● Exercise requirements
Copy each line of the data beneath in which the word "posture" appears.

-.-.-

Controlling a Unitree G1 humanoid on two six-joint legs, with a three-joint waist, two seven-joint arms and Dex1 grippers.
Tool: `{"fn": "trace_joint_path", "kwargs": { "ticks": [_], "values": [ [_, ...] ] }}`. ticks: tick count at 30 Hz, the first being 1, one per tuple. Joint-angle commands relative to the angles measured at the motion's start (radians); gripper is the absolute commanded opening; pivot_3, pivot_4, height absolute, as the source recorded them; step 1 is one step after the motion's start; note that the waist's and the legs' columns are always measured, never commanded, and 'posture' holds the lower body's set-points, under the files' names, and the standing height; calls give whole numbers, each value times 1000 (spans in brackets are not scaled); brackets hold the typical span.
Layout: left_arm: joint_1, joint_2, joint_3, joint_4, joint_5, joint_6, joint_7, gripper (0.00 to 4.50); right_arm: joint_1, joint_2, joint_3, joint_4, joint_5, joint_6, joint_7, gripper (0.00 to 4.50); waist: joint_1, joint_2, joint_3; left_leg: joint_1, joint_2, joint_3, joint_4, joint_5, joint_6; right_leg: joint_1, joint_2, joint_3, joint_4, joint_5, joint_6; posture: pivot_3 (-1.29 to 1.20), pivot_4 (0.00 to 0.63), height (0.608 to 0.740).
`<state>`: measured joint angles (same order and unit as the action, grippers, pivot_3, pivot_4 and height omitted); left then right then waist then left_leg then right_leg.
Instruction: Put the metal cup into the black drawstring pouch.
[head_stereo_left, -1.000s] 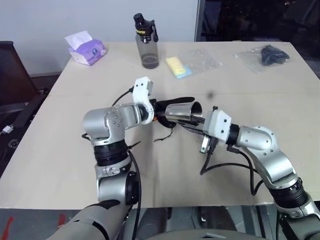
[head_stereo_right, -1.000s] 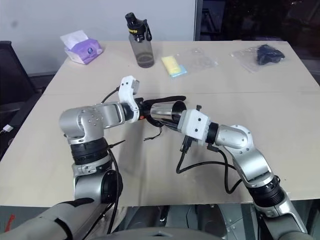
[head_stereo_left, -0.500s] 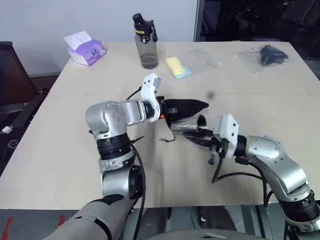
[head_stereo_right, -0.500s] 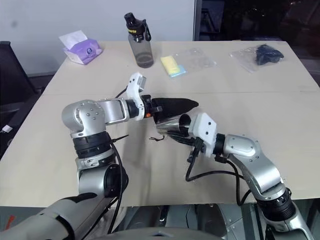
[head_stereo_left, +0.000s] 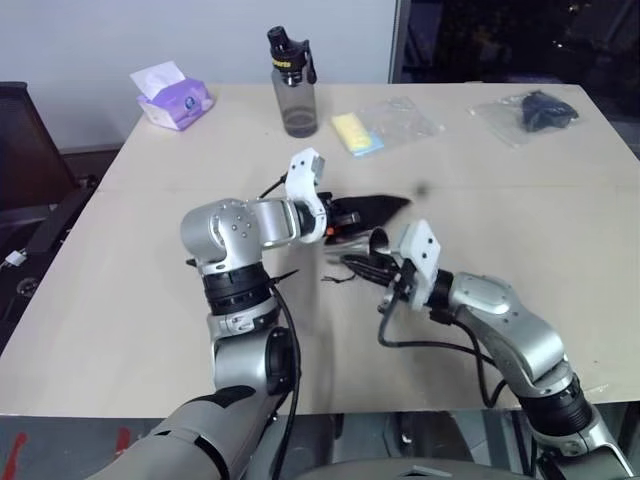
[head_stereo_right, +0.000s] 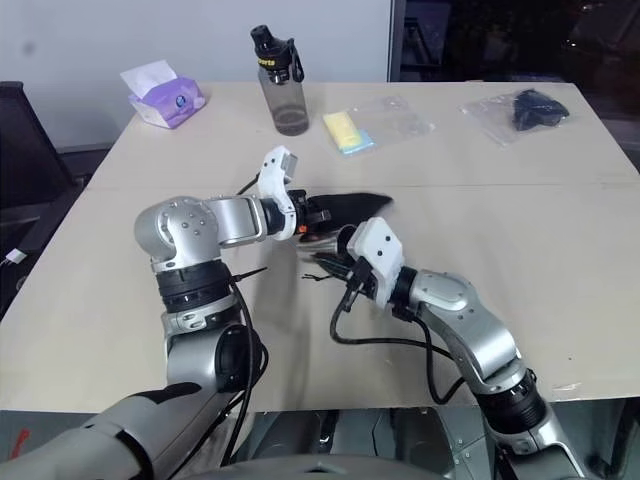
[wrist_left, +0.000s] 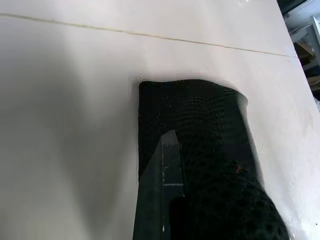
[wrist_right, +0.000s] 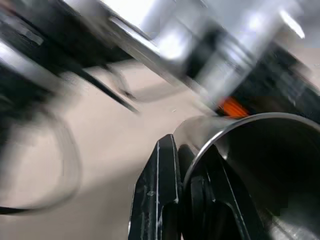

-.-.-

● Answer section
Tool: `{"fn": "trace_joint_path", "kwargs": { "ticks": [_], "values": [ [_, ...] ] }}`. ticks: tick count at 30 Hz, the first being 1, one per tuple. Joint-angle commands relative to the angles measured at the motion's start (radians); gripper is the absolute commanded opening; pivot_3, pivot_4, height absolute, as the source recorded them; step 1 is one step after the motion's start; note that the waist's and the legs' columns are always measured, never commanded, and 'posture' holds the lower body's set-points, under the files' names, and the standing height; calls give whole numbers, each value times 1000 (spans in brackets are not scaled); brackets hold the typical span.
Layout: left_arm: joint_1, joint_2, joint_3, joint_4, joint_5, joint_6, joint_7, gripper (0.00 to 4.50); right_arm: joint_1, joint_2, joint_3, joint_4, joint_5, joint_6, joint_7, gripper (0.00 to 4.50); waist: joint_1, joint_2, joint_3; left_leg: joint_1, joint_2, joint_3, joint_4, joint_5, joint_6; right_leg: joint_1, joint_2, joint_3, joint_4, joint_5, joint_6; posture: pivot_3 (-1.29 to 1.20), pivot_4 (0.00 to 0.63), height (0.608 to 0.740).

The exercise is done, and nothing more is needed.